Work to be completed
Your result should be the lines holding the word "shown", copied from the entries below.

[Source records]

-=-=-

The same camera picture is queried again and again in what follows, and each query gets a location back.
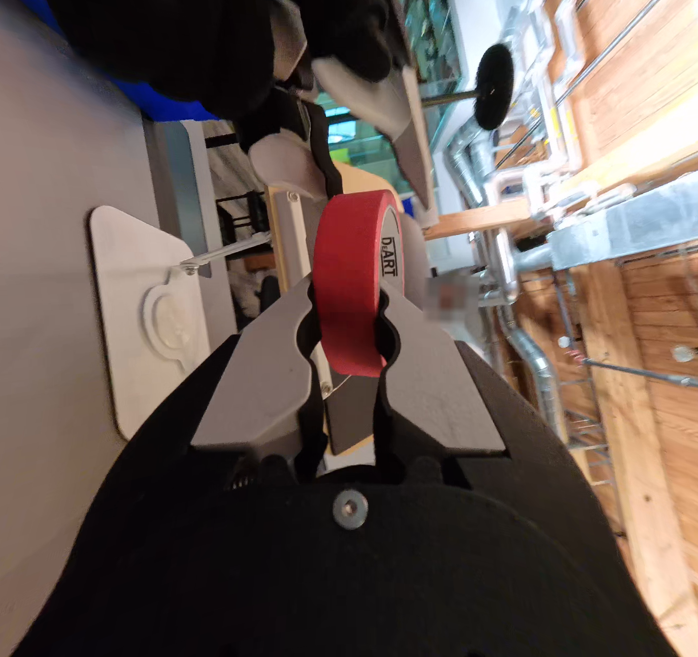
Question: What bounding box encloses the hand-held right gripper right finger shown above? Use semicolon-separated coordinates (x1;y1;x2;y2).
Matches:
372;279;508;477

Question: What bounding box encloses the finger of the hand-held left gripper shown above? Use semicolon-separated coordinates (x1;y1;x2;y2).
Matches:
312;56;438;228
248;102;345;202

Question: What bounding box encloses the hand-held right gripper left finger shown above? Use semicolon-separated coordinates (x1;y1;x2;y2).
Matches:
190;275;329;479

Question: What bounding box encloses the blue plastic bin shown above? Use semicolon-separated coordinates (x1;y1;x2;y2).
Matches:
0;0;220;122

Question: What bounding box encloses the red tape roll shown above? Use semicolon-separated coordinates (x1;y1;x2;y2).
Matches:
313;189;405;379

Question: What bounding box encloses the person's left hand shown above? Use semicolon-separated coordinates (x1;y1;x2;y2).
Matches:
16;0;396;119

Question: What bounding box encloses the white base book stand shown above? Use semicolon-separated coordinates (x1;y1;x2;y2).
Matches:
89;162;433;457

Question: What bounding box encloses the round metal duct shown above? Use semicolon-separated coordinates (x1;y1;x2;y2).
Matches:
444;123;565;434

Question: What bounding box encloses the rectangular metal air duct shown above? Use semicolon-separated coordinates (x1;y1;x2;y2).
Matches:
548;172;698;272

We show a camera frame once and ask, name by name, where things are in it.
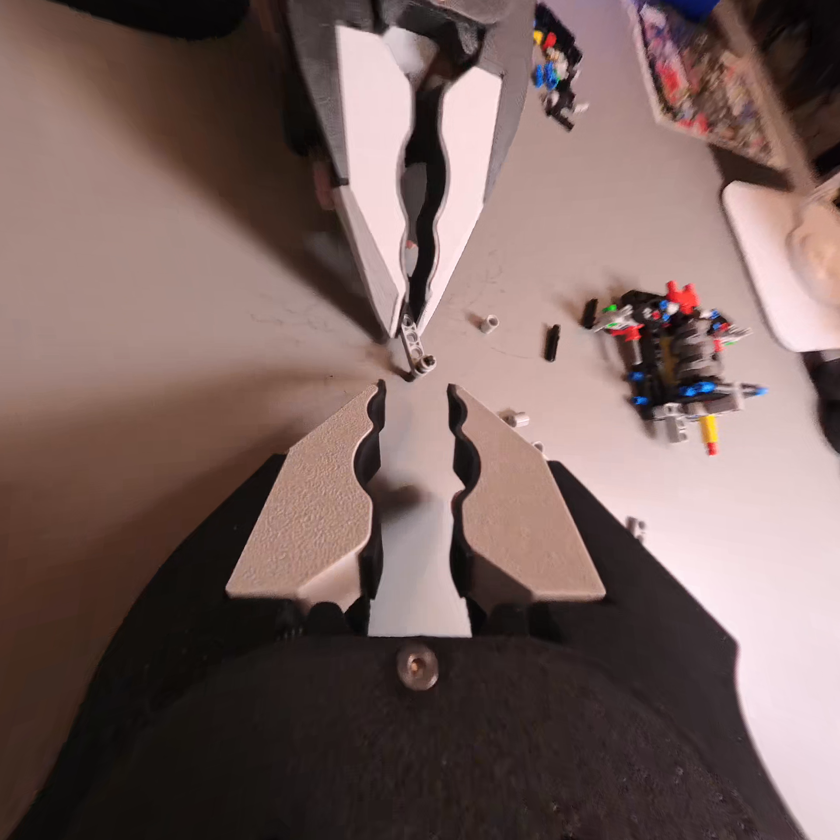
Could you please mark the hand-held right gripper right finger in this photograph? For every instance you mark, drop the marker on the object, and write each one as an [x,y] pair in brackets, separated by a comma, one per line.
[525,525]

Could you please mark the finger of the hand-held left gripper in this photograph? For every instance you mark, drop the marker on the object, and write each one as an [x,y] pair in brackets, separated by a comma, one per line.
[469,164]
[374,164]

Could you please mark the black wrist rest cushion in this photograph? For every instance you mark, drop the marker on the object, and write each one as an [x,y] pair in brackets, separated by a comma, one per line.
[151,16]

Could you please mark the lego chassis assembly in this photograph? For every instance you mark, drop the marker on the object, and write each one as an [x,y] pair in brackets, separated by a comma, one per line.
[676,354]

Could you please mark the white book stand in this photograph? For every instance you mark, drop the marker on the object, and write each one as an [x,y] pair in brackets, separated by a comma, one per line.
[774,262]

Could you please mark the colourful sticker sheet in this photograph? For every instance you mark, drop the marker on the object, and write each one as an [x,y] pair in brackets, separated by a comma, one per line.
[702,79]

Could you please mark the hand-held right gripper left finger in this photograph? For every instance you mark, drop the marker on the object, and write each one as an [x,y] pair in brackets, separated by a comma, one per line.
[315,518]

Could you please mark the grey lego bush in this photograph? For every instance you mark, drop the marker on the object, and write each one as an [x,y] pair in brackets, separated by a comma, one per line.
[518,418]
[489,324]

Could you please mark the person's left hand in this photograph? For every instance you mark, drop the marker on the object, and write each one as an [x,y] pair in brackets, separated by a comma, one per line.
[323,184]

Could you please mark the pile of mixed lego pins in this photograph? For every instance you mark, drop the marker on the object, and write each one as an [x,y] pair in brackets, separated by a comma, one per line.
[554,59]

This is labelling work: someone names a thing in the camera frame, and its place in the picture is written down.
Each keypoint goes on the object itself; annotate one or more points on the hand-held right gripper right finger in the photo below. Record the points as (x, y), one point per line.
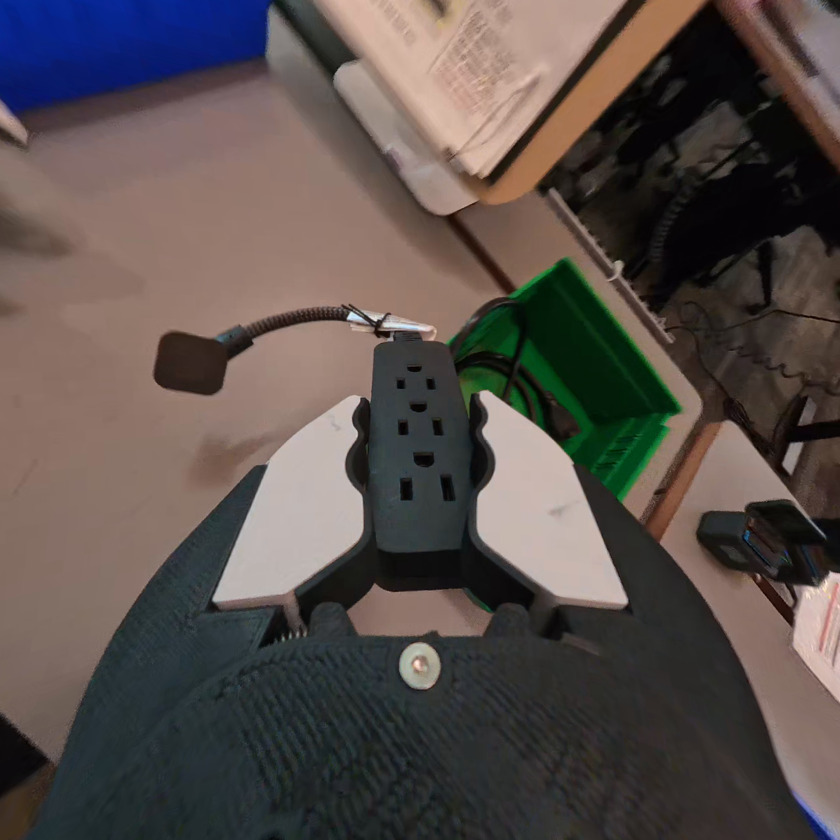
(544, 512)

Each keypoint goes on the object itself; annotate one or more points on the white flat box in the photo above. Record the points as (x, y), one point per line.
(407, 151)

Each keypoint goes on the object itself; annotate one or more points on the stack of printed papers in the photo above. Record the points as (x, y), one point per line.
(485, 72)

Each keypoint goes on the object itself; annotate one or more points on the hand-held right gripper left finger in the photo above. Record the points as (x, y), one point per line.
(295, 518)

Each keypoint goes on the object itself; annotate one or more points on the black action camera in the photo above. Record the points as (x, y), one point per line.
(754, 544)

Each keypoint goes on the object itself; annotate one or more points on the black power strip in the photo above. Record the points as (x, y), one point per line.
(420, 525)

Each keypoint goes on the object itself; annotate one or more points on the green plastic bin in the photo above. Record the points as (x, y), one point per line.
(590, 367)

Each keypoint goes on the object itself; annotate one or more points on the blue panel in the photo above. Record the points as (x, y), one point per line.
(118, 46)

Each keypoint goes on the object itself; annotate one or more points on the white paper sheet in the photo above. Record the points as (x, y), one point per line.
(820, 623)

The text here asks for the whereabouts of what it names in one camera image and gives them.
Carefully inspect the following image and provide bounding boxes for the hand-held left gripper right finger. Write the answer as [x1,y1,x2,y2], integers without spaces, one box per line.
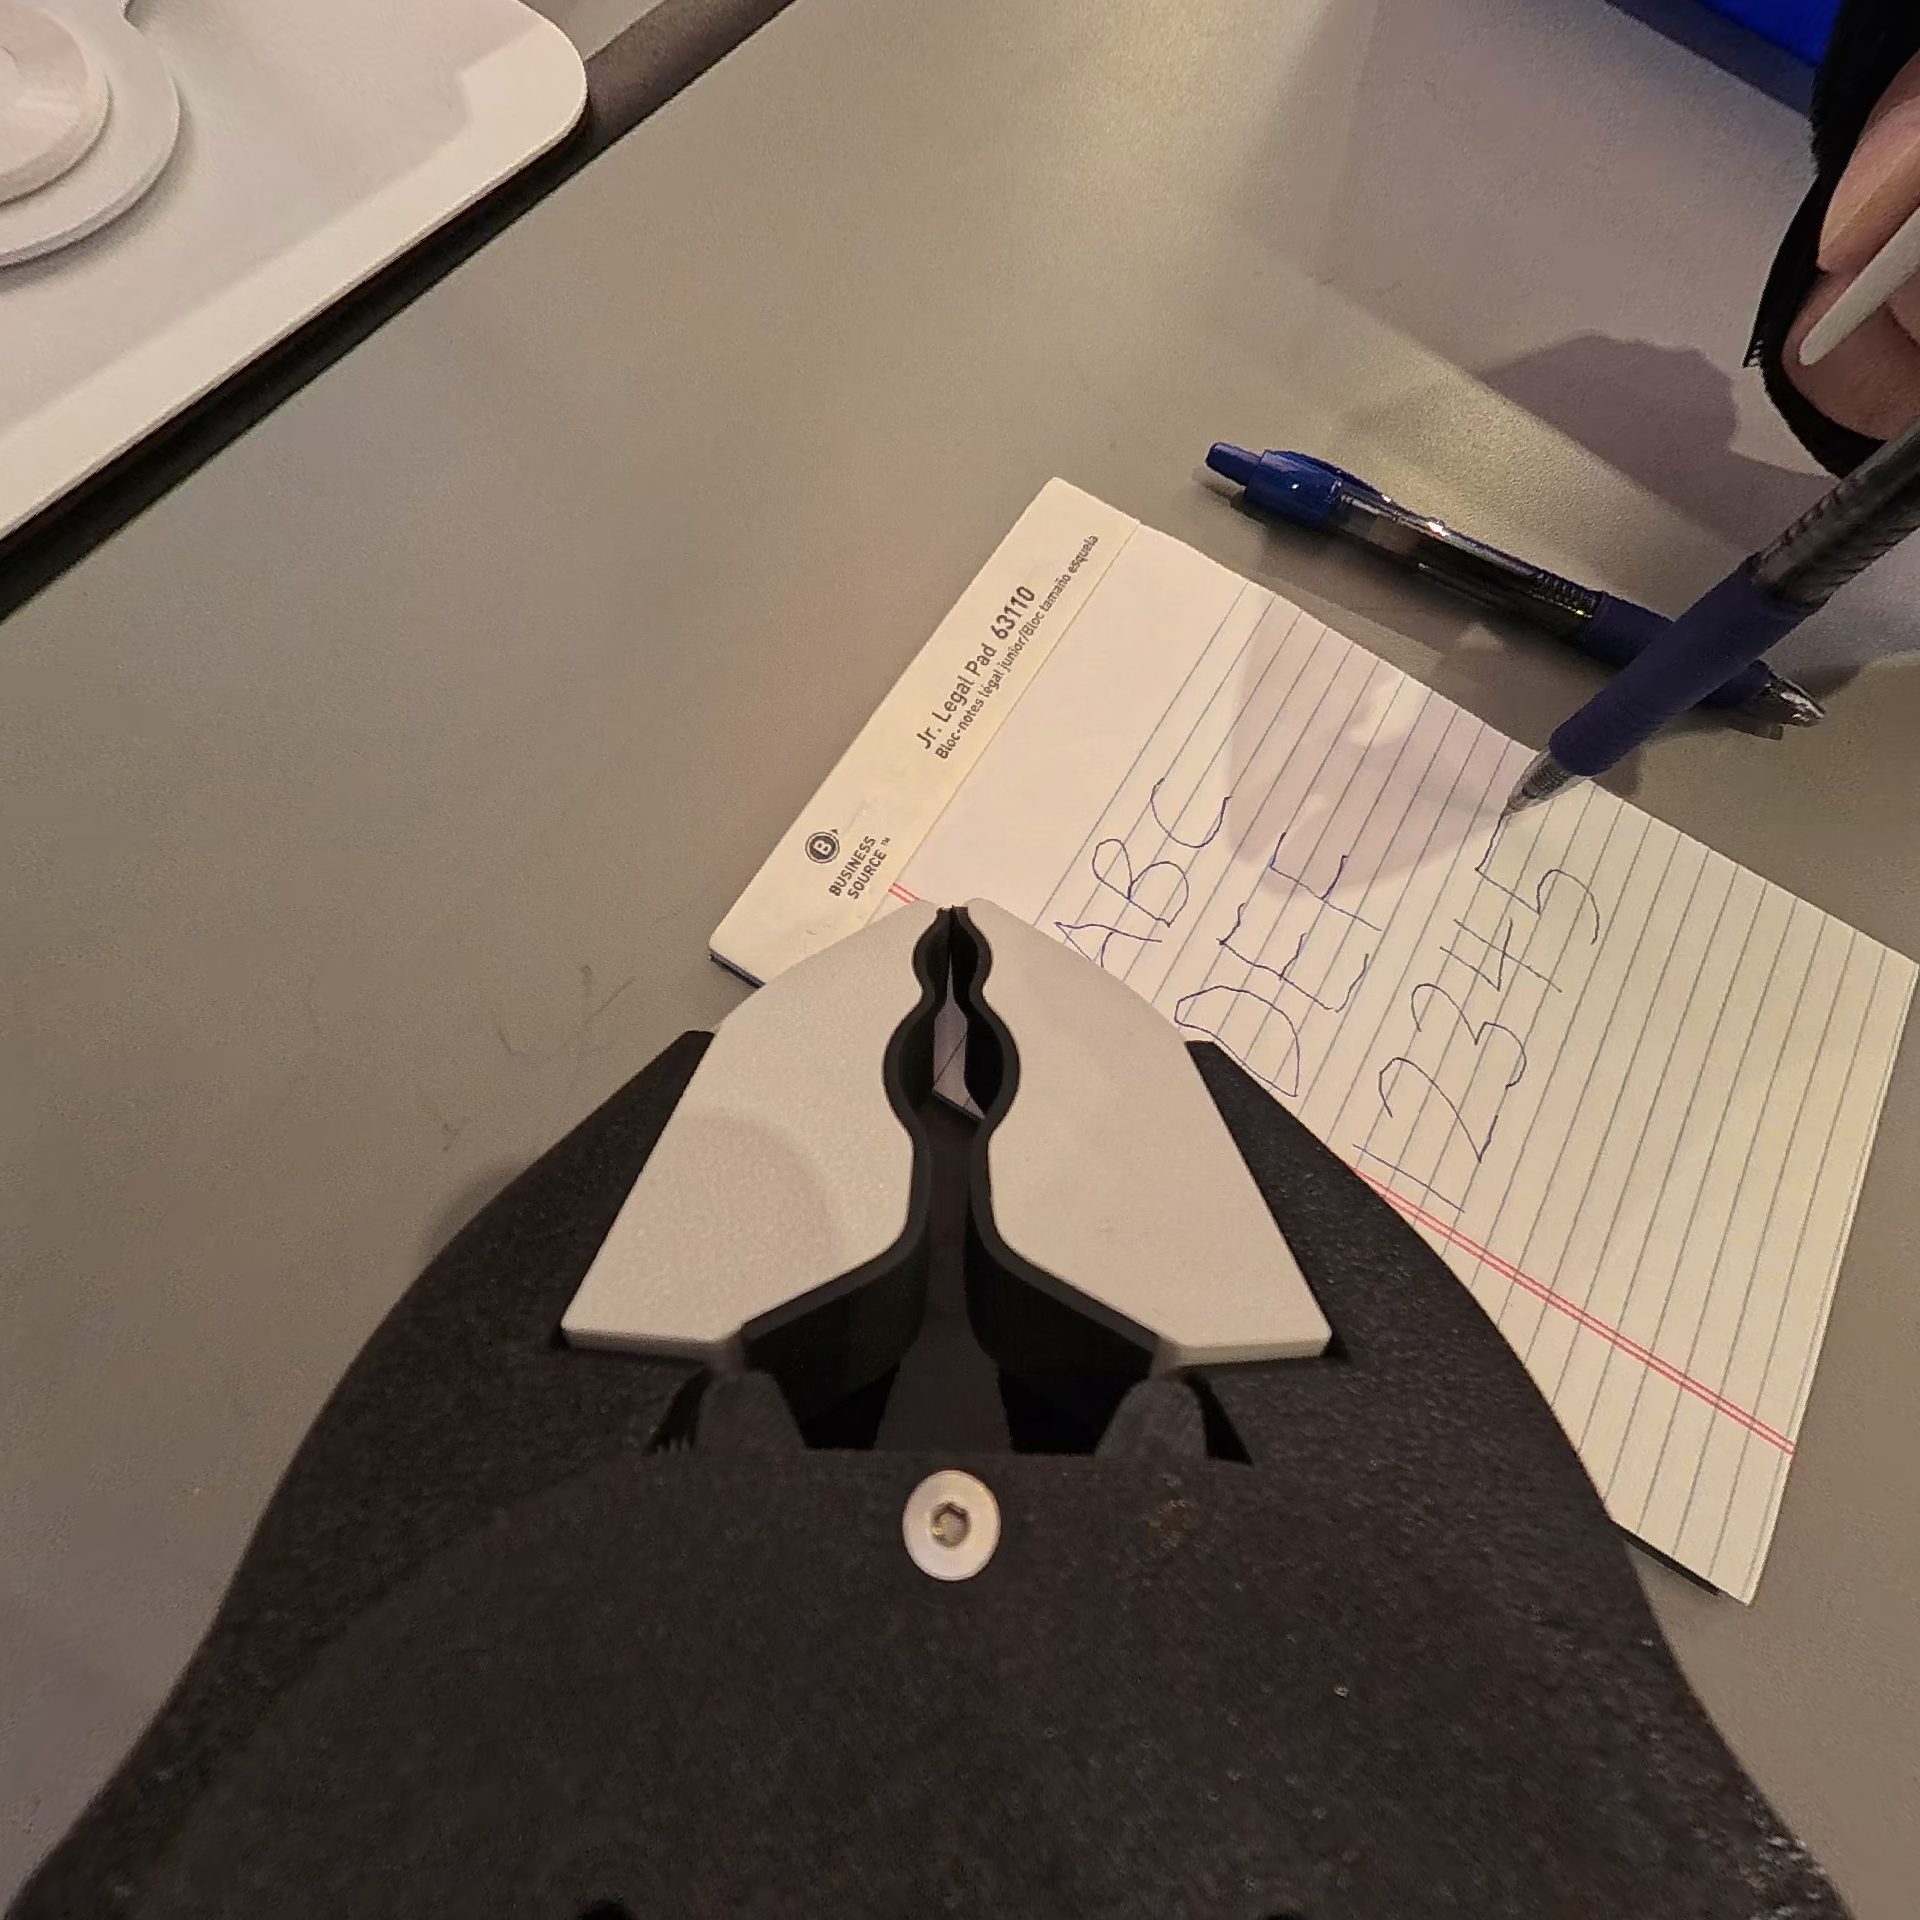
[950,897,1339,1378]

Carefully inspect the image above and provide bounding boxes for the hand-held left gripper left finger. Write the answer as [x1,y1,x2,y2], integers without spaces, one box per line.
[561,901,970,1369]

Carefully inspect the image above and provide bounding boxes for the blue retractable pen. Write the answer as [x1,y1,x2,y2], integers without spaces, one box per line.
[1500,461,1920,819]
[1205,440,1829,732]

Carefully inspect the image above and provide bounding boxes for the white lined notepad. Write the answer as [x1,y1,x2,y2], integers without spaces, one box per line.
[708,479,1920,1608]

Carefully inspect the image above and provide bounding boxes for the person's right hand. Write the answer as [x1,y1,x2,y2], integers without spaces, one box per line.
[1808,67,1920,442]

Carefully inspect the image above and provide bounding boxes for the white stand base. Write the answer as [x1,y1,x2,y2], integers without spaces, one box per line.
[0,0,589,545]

-=-=-

Your response
Question: What bounding box encloses the hand-held right gripper right finger shown above? Use semicolon-separated coordinates (x1;y1;x2;y2).
Question: What bounding box encloses the finger of the hand-held left gripper shown above? Use semicolon-separated coordinates (x1;y1;x2;y2).
Question: What bounding box encloses the hand-held right gripper left finger shown above? Use semicolon-separated coordinates (x1;y1;x2;y2).
Question: What bounding box encloses the blue plastic bin shown above? Use semicolon-separated coordinates (x1;y1;x2;y2).
Question: What bounding box encloses the red tape roll shown above? Use semicolon-separated coordinates (x1;y1;x2;y2).
Question: What bounding box encloses the person's left hand shown above? Use semicolon-separated coordinates (x1;y1;x2;y2).
Question: What bounding box encloses the white base book stand shown above? Use semicolon-separated coordinates (x1;y1;x2;y2).
Question: What bounding box encloses the round metal duct shown above? Use semicolon-separated coordinates (x1;y1;x2;y2).
Question: What bounding box encloses the rectangular metal air duct shown above? Use semicolon-separated coordinates (x1;y1;x2;y2).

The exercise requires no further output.